▸ Instructions to follow
Repeat the lines of the material below exactly, beginning at the one with "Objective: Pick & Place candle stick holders" and stopping after the last.

▸ Supplied data

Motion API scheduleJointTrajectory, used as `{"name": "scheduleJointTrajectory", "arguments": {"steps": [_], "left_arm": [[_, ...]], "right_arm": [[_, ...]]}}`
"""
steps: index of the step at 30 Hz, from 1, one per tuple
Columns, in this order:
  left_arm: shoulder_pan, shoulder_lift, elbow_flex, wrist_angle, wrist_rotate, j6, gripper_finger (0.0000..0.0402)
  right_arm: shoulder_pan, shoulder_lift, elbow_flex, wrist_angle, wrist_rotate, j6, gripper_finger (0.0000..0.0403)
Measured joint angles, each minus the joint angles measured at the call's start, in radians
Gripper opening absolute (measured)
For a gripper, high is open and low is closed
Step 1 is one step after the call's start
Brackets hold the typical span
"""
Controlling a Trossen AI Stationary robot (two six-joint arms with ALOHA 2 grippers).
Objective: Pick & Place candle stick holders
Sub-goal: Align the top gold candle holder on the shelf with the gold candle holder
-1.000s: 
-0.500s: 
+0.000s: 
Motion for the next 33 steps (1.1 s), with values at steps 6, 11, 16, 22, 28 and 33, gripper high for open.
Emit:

▸ Result
Objective: Pick & Place candle stick holders
Sub-goal: Align the top gold candle holder on the shelf with the gold candle holder
-1.000s: 
-0.500s: 
+0.000s: 
Motion for the next 33 steps (1.1 s), with values at steps 6, 11, 16, 22, 28 and 33, gripper high for open.
Emit:

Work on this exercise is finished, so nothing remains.